Principal Components Analysis (PCA)

Classroom

  • Download "Olivetti Faces" data set (40 people x 10 photos x 4096 pixels) taking advantage of scikit-learn package - function: sklearn.datasets.fetch_olivetti_faces().
  • Try to display several selected images (useful commands: reshape and imshow from pyplot).
  • Write a helper function that allows to visualize a certain number of images or vectors representing images (e.g. show_some_images). The function shall be useful on several occasions - to visualize: input images, eigen faces, image reconstructions (with reduced number of features). Suggested arguments: two-dimensional images (or linear vectors with images - the function should automatically handle both variants), indexes (which images should be displayed, all by default), logical flag - whether images should be displayed as a grid (or linearly one after another), title for the window.
  • Split data randomly into train and test parts (e.g. in some imposed proportion 80%, 20%) taking advantage of function sklearn.train_test_split.

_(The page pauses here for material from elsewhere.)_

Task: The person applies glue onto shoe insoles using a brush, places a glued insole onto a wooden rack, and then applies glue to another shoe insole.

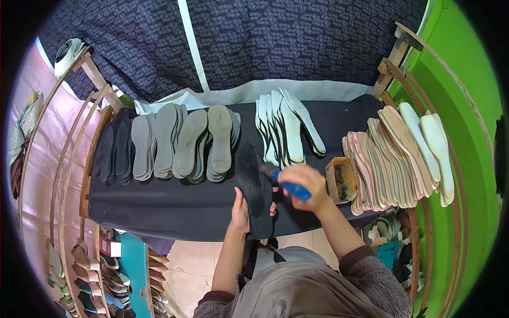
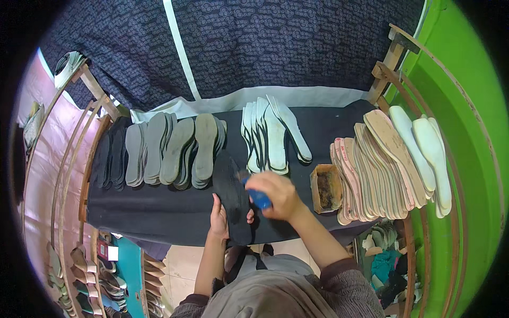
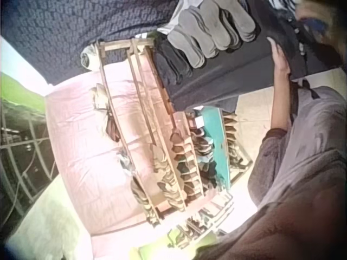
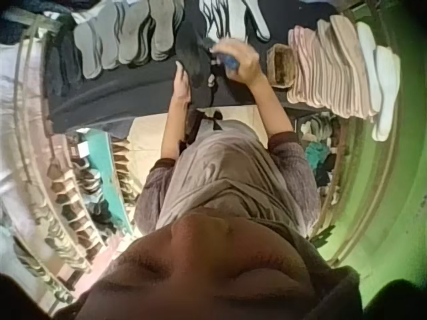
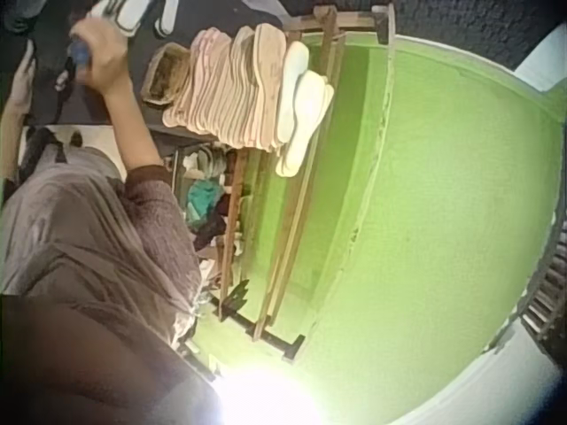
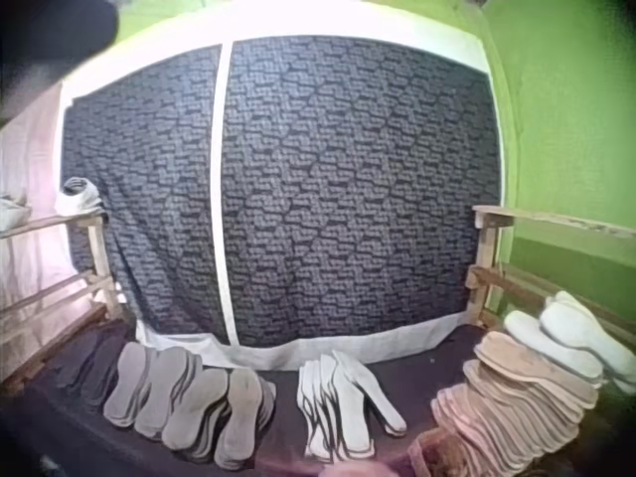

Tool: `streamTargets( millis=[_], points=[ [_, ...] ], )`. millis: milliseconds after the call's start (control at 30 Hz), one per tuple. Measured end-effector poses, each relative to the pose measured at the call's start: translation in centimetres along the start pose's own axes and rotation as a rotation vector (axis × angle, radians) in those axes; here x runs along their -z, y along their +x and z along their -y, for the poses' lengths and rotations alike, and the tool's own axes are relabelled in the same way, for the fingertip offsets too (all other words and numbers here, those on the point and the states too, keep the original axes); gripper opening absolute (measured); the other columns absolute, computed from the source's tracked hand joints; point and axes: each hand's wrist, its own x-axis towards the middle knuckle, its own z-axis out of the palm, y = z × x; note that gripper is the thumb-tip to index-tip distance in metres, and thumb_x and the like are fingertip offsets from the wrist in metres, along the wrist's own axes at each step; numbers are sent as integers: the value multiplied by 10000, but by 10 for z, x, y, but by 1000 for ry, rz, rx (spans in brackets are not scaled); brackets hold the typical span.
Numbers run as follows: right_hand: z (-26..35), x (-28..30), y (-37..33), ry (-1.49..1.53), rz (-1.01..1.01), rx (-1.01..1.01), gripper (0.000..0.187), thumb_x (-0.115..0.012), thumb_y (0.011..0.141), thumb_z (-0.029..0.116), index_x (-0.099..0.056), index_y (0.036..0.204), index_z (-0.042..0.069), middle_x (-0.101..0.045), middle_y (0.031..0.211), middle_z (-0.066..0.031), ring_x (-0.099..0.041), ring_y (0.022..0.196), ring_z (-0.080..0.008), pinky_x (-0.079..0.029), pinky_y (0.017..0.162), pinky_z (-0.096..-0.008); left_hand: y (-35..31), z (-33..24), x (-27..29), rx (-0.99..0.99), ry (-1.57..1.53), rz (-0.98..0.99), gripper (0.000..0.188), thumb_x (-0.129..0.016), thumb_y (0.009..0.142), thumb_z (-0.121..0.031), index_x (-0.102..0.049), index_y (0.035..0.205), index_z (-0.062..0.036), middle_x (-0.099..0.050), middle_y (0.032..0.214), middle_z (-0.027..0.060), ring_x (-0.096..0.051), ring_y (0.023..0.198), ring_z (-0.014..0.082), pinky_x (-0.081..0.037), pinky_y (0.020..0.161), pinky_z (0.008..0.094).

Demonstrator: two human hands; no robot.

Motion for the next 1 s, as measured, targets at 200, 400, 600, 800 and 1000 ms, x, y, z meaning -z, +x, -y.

Use 'stratify' option (it guarantees preserving a constant distribution of decision variable in both parts). In order to keep reproducibility of partitioning, it is suggested to use 'random_state' argument (it is related to the randomization seed). From now on, all subsequent actions should be performed only on the train part of data. Test data should be kept unused up to the moment of performing image reconstructions and classification.
  • Get familiar with the following commands from numpy package: mean, var, std, cov, corrcoef and the command eig (numpy.linalg).
  • Write a function to perform PCA. Suggested arguments: data array, wanted number of dimensions (possible reduction). Suggested outputs: eigen vectors, eigen values (suitably sorted). Measure the working time of your function. Keep only real parts of eigen vectors (for numerical reasons imaginary parts do exist but are very close to zeros). To force the correct order of eigen values and vectors use numpy.argsort.
  • For future convenience and because of long working time of eig function it is suggested that results can be saved in a binary file, using e.g.: pickle.dump and pickle.load. For this purpose, write a helper function with file name as an argument and (for saving) the list of objects to be binarily dumped.
  • Visualize a certain number of the first eigen vectors (eigen faces) as images (use your function: show_some_images).
  • Calculate the 'mean face image' from data and visualize it.
  • Project data onto a certain number (e.g. 100) first eigen vectors - which means, calculate new data (with new feature values). Before the projection, take into account the subtraction of mean image. Compare correlations between old and new features (corrcoef command).

Homework

  • Write a function that allows to perform a sequence of reconstructions (approximations) for a given input image, by increasing the number of applied features (principal components / dimensions). Suggested arguments: vector representing the original image, matrix with eigen vectors (may be reduced in particular), list with counts of features for successive reconstructions (e.g. dims=[10, 20, 100, 200, 1000, 2000]), vector with the so-called mean image. Suggested output: obtained reconstructions stored in the format of a data array (i.e. successive reconstructions are written as rows in a numpy array).
  • Calculate mean absolute errors (MAE) between reconstructions and the original for different feature counts (e.g. 100, 200, 500, 1000).
  • Prepare a visualization function that displays pairs of images (original, some reconstruction). Above each pair, display the MAE error.
  • Extend your function that performs PCA with an additional (and optional) argument called e.g. 'variance_sum_ratio'. This argument is a number from (0, 1] interval - and shall reduce dimensionality by selecting such smallest number of dimensions (first principal components) that 'explains' the wanted part of the total variance. E.g. when variance_sum_ratio = 0.95, then one has to find the smallest number k, such that (lambda_1 + ... + lambda_k) / (lambda_1 + ... + lambda_n) >= 0.95. The additional argument can work independently from the current argument 'components' (that decides about the number of components explicitely). Therefore, in implementation, one of these arguments must have the priority (in case user specifies both of them accidentally).